■ Task requirements: Within the entries below, find the portion that opens with the line containing "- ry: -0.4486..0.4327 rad" and closes with the line containing "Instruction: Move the". Retype that portion exactly and only.

** Exercise materials follows **

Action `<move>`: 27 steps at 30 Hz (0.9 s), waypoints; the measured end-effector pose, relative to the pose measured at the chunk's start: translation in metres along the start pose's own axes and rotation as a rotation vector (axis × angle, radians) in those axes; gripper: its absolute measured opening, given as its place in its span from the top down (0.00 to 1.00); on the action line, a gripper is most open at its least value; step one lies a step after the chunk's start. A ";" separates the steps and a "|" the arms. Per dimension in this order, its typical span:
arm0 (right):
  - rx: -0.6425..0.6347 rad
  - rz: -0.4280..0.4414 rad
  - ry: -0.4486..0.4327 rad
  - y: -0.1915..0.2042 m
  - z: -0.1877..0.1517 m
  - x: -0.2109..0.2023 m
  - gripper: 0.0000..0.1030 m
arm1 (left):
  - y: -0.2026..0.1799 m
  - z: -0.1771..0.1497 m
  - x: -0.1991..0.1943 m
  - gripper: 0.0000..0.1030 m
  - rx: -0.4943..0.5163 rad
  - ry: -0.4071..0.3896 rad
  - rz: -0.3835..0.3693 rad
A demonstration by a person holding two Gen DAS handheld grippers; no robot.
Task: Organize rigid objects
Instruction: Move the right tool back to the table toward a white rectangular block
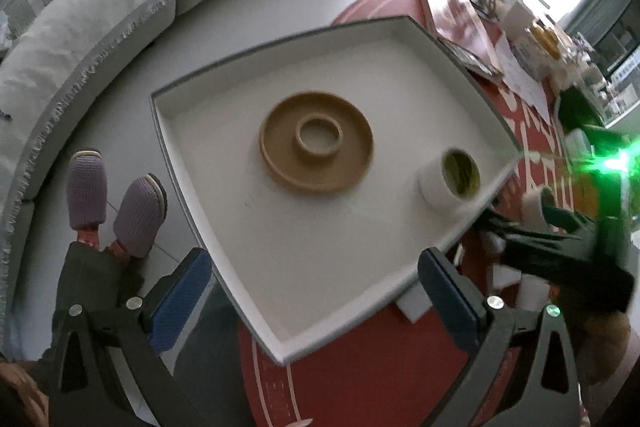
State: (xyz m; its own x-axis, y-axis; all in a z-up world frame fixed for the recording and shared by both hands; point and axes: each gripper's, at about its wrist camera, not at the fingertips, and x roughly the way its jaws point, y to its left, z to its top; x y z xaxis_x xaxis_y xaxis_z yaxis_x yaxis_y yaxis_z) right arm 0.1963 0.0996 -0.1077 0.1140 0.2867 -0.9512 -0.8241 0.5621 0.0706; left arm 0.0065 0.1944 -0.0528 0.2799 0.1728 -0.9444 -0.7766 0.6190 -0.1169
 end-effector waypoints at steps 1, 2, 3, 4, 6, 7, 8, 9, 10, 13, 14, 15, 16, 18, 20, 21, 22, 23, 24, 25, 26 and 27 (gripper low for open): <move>-0.032 -0.043 -0.010 0.007 -0.003 0.002 0.03 | -0.001 -0.003 -0.001 0.00 0.008 0.003 -0.002; -0.048 -0.060 -0.031 0.012 -0.007 0.000 0.06 | -0.002 -0.006 -0.002 0.00 0.018 0.004 -0.003; -0.033 -0.050 -0.030 0.013 -0.010 -0.003 0.12 | -0.003 -0.010 -0.004 0.00 0.029 0.003 -0.002; -0.033 -0.052 -0.030 0.014 -0.012 -0.006 0.18 | -0.004 -0.014 -0.006 0.00 0.037 0.002 -0.002; -0.049 -0.047 -0.027 0.017 -0.019 -0.016 0.50 | -0.006 -0.022 -0.008 0.00 0.051 0.005 -0.015; -0.058 -0.045 -0.015 0.018 -0.025 -0.020 0.51 | -0.007 -0.026 -0.009 0.00 0.060 0.008 -0.026; -0.063 -0.042 0.007 0.019 -0.033 -0.022 0.52 | -0.009 -0.031 -0.011 0.00 0.071 0.011 -0.040; -0.070 -0.036 0.023 0.018 -0.042 -0.025 0.60 | -0.012 -0.036 -0.011 0.00 0.087 0.015 -0.055; -0.081 -0.028 0.038 0.019 -0.051 -0.028 0.60 | -0.014 -0.041 -0.012 0.00 0.102 0.018 -0.064; -0.124 0.088 0.137 0.018 -0.081 -0.038 0.54 | -0.023 -0.055 -0.012 0.00 0.150 0.033 -0.089; -0.124 0.096 0.165 0.016 -0.089 -0.041 0.40 | -0.026 -0.058 -0.011 0.00 0.162 0.037 -0.092; -0.117 0.071 0.154 0.013 -0.092 -0.046 0.23 | -0.029 -0.062 -0.010 0.00 0.174 0.043 -0.092; -0.106 0.023 0.085 0.008 -0.093 -0.057 0.20 | -0.030 -0.065 -0.009 0.00 0.181 0.050 -0.091; -0.104 -0.069 -0.022 0.003 -0.084 -0.069 0.20 | -0.031 -0.067 -0.007 0.00 0.177 0.063 -0.095; -0.106 -0.085 -0.063 0.000 -0.065 -0.068 0.20 | -0.031 -0.069 -0.007 0.00 0.171 0.067 -0.099; -0.112 -0.078 -0.069 0.000 -0.052 -0.062 0.20 | -0.030 -0.069 -0.008 0.00 0.168 0.065 -0.099; -0.129 -0.083 -0.073 0.003 -0.040 -0.055 0.20 | -0.029 -0.069 -0.008 0.00 0.166 0.063 -0.099; -0.171 -0.094 -0.075 0.006 -0.028 -0.043 0.20 | -0.028 -0.069 -0.009 0.00 0.164 0.062 -0.099; -0.208 -0.105 -0.070 0.010 -0.023 -0.039 0.20 | -0.026 -0.070 -0.009 0.00 0.160 0.065 -0.101; -0.250 -0.118 -0.065 0.011 -0.017 -0.031 0.20 | -0.024 -0.070 -0.009 0.00 0.155 0.068 -0.103; -0.295 -0.120 -0.063 0.013 -0.010 -0.021 0.20 | -0.022 -0.070 -0.009 0.00 0.150 0.070 -0.107; -0.337 -0.119 -0.061 0.014 -0.002 -0.012 0.20 | -0.020 -0.071 -0.009 0.00 0.144 0.076 -0.113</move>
State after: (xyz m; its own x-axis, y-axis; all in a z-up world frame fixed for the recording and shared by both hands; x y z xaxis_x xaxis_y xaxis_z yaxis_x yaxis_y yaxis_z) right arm 0.1822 0.1029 -0.0955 0.2452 0.2862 -0.9263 -0.9384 0.3101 -0.1526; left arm -0.0204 0.1262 -0.0640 0.3135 0.0408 -0.9487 -0.6523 0.7353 -0.1839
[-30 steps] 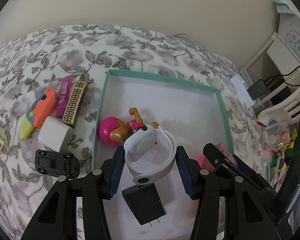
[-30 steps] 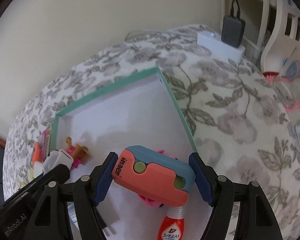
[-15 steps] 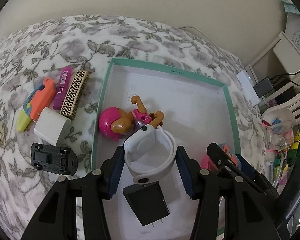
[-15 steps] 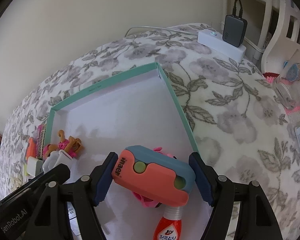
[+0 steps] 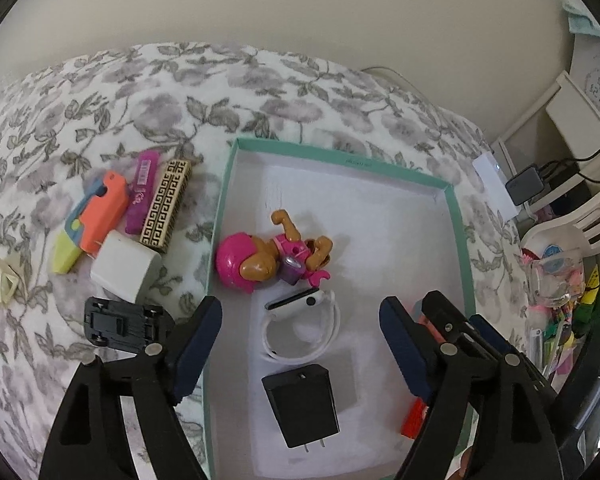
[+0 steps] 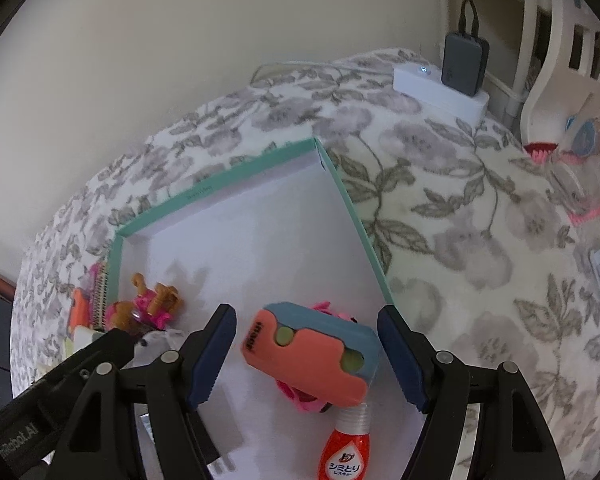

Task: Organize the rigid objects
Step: 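Carry the white watch into the tray and open the left tool while the right tool releases the block there, then move both tools back to the pile over the cream clip and black toy car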

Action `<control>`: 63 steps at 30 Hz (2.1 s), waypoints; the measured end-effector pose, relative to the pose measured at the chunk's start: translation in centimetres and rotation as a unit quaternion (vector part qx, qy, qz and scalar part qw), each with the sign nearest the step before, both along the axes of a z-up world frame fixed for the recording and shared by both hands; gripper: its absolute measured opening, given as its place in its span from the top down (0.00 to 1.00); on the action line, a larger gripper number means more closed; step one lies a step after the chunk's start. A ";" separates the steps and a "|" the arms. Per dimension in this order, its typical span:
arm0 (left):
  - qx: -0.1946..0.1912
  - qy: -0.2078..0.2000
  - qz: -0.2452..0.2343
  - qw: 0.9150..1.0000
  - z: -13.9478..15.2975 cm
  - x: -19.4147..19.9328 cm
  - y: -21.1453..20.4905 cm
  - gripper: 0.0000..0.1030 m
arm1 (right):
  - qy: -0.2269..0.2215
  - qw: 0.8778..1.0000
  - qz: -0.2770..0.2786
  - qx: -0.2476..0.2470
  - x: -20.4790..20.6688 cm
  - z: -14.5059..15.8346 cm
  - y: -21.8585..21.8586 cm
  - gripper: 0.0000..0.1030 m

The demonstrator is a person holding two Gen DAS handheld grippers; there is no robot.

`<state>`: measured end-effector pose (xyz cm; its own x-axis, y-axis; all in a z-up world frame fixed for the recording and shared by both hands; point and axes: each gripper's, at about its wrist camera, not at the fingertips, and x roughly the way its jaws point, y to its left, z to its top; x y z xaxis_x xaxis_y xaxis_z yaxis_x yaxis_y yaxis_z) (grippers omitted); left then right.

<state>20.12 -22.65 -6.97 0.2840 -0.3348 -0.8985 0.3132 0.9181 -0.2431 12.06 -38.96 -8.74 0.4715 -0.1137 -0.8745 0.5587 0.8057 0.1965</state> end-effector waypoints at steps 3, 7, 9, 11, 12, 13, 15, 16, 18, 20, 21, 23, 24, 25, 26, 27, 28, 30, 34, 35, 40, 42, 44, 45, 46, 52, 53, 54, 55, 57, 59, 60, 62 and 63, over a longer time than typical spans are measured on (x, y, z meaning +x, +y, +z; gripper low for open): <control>-0.004 -0.004 0.009 1.000 0.7 0.3 0.5 0.16 | -0.011 1.000 0.001 -0.005 0.1 1.1 0.2 0.25; -0.007 -0.009 0.025 1.000 1.7 0.8 1.5 0.16 | -0.024 1.000 0.004 -0.016 0.2 2.5 0.5 0.25; -0.011 -0.010 0.038 0.999 2.3 1.2 2.3 0.16 | -0.033 0.999 0.006 -0.020 0.2 3.3 0.7 0.25; -0.016 -0.014 0.049 0.999 2.8 1.5 3.3 0.16 | -0.043 0.999 0.008 -0.025 0.2 4.1 1.0 0.25; -0.016 -0.017 0.055 0.998 3.1 1.6 3.7 0.16 | -0.047 0.998 0.010 -0.027 0.3 4.5 1.2 0.25; -0.014 -0.024 0.064 0.998 3.4 1.8 4.4 0.16 | -0.051 0.998 0.012 -0.031 0.3 5.0 1.4 0.26; -0.005 -0.033 0.077 0.996 3.9 2.1 5.4 0.15 | -0.057 0.998 0.017 -0.036 0.4 5.5 1.8 0.26; 0.001 -0.036 0.082 0.996 4.1 2.3 5.9 0.14 | -0.058 0.997 0.019 -0.041 0.5 5.7 2.2 0.25; 0.013 -0.042 0.098 0.994 4.3 2.7 7.3 0.14 | -0.056 0.997 0.032 -0.049 0.9 5.8 3.2 0.24; 0.026 -0.048 0.117 0.992 4.6 3.1 9.0 0.13 | -0.048 0.996 0.054 -0.052 1.6 5.3 4.5 0.24; 0.033 -0.051 0.123 0.991 4.7 3.3 9.5 0.13 | -0.045 0.996 0.060 -0.053 1.7 5.1 4.9 0.24; 0.057 -0.061 0.139 0.987 4.8 3.6 11.0 0.13 | -0.039 0.995 0.073 -0.054 2.1 4.6 6.1 0.23; 0.068 -0.064 0.144 0.985 4.8 3.6 11.5 0.13 | -0.037 0.995 0.079 -0.054 2.2 4.4 6.7 0.22; 0.078 -0.068 0.149 0.983 4.8 3.7 12.1 0.13 | -0.036 0.994 0.088 -0.053 2.4 4.1 7.5 0.21; 0.091 -0.070 0.155 0.981 4.7 3.8 12.6 0.13 | -0.035 0.993 0.096 -0.051 2.7 3.9 8.2 0.21; 0.104 -0.072 0.160 0.979 4.7 3.9 13.3 0.13 | -0.035 0.993 0.102 -0.051 2.8 3.8 8.7 0.21; 0.113 -0.073 0.163 0.977 4.6 4.0 13.8 0.13 | -0.034 0.992 0.109 -0.050 2.9 3.6 9.3 0.21; 0.134 -0.074 0.172 0.973 4.4 4.2 15.0 0.13 | -0.034 0.991 0.118 -0.051 3.0 3.4 10.2 0.19; 0.156 -0.064 0.192 0.967 3.7 4.7 17.6 0.13 | -0.038 0.990 0.129 -0.052 3.3 3.2 11.5 0.00; 0.157 -0.060 0.197 0.966 3.6 4.8 18.3 0.13 | -0.038 0.989 0.131 -0.052 3.3 3.2 11.6 0.00; 0.165 -0.049 0.228 0.958 3.1 5.1 21.2 0.13 | -0.042 0.989 0.134 -0.051 3.7 3.0 12.4 0.00; 0.168 -0.048 0.242 0.954 3.1 5.2 22.6 0.13 | -0.043 0.988 0.140 -0.051 3.9 3.0 13.0 0.00; 0.161 -0.043 0.256 0.952 3.2 5.4 24.0 0.13 | -0.042 0.986 0.149 -0.054 4.2 3.0 13.7 0.00; 0.158 -0.040 0.261 0.952 3.2 5.4 24.5 0.13 | -0.043 0.985 0.157 -0.056 4.4 3.0 14.3 0.00; 0.153 -0.037 0.266 0.951 3.2 5.5 25.1 0.13 | -0.043 0.984 0.162 -0.056 4.5 3.0 14.7 0.00; 0.140 -0.015 0.295 0.945 2.2 6.2 28.2 0.13 | -0.048 0.976 0.203 -0.058 5.7 3.0 18.0 0.00; 0.138 -0.009 0.298 0.944 1.9 6.2 28.6 0.13 | -0.048 0.975 0.209 -0.058 5.9 2.9 18.5 0.00; 0.135 -0.003 0.303 0.943 1.6 6.2 29.1 0.13 | -0.047 0.974 0.214 -0.056 6.1 2.8 18.9 0.00; 0.133 0.002 0.308 0.942 1.2 6.3 29.5 0.13 | -0.045 0.973 0.219 -0.052 6.3 2.6 19.4 0.00; 0.128 0.008 0.311 0.942 0.8 6.4 29.9 0.13 | -0.043 0.972 0.229 -0.042 6.6 2.3 20.0 0.00; 0.124 0.012 0.311 0.942 0.3 6.5 30.1 0.13 | -0.040 0.971 0.235 -0.028 6.9 1.9 20.4 0.00; 0.123 0.014 0.310 0.943 0.1 6.6 30.1 0.13 | -0.038 0.971 0.237 -0.019 7.1 1.6 20.5 0.00; 0.118 0.021 0.307 0.944 -0.5 6.8 30.0 0.13 | -0.033 0.970 0.239 -0.006 7.2 1.2 20.7 0.00; 0.117 0.024 0.306 0.944 -0.7 6.8 29.9 0.13 | -0.029 0.970 0.241 -0.005 7.4 1.0 20.9 0.00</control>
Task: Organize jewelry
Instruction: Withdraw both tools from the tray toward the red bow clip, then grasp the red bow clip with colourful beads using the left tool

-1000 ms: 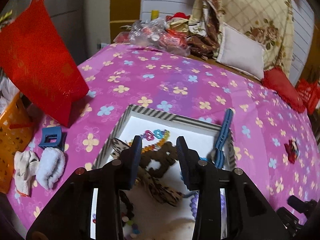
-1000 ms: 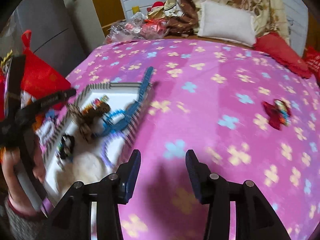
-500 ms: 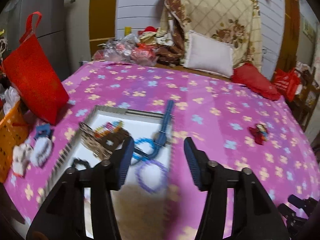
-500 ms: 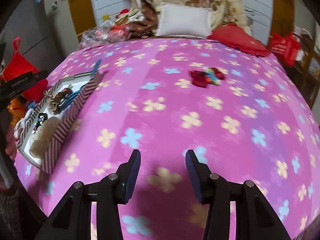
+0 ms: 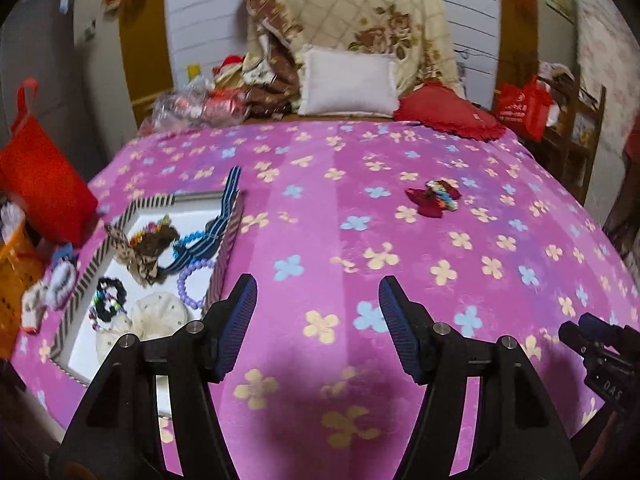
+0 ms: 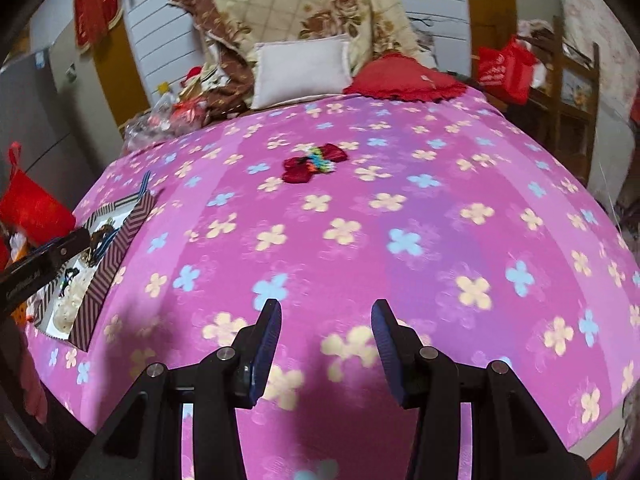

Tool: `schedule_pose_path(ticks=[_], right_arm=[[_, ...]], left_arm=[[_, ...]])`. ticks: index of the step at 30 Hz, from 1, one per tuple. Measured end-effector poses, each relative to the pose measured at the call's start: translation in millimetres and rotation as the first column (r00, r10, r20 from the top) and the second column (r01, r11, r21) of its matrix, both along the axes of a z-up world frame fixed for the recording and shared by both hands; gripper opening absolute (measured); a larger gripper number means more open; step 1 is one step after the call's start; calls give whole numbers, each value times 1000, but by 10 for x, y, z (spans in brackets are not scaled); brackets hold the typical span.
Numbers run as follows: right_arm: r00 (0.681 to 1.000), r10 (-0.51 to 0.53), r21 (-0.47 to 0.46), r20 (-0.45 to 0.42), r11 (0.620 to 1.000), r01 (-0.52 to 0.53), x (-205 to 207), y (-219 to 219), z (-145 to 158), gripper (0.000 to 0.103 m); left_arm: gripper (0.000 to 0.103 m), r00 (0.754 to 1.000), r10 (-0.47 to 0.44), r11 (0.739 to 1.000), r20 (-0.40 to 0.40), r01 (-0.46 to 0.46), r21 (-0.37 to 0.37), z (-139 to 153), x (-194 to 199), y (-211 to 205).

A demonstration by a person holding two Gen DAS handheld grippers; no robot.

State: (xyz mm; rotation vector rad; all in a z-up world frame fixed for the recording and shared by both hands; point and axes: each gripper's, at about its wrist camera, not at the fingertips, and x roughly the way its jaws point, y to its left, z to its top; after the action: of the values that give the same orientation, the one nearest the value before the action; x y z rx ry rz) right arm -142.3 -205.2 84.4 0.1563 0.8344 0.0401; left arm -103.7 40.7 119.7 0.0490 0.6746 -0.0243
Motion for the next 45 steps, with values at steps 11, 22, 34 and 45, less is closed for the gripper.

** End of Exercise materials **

■ Response to the task:
  - ry: -0.4486..0.4327 rad
  - y: -0.1915..0.2042 m
  - z: -0.1877..0.1517 m
  - x: -0.2109..0.2023 m
  - gripper: 0.0000..0.1030 m
arm1 (left):
  - y: -0.2026..0.1799 m
  - z: -0.1771..0.1497 m
  - x: -0.1991..0.1943 m
  - gripper: 0.0000..0.1030 m
  - rx: -0.4943..0.5163 rad
  - ry: -0.4071..0.3896 rad
  - rz: -0.3835..0.3693 rad
A demonstration by a person holding two Gen DAS handheld grippers; no robot.
Task: Organize rigid objects
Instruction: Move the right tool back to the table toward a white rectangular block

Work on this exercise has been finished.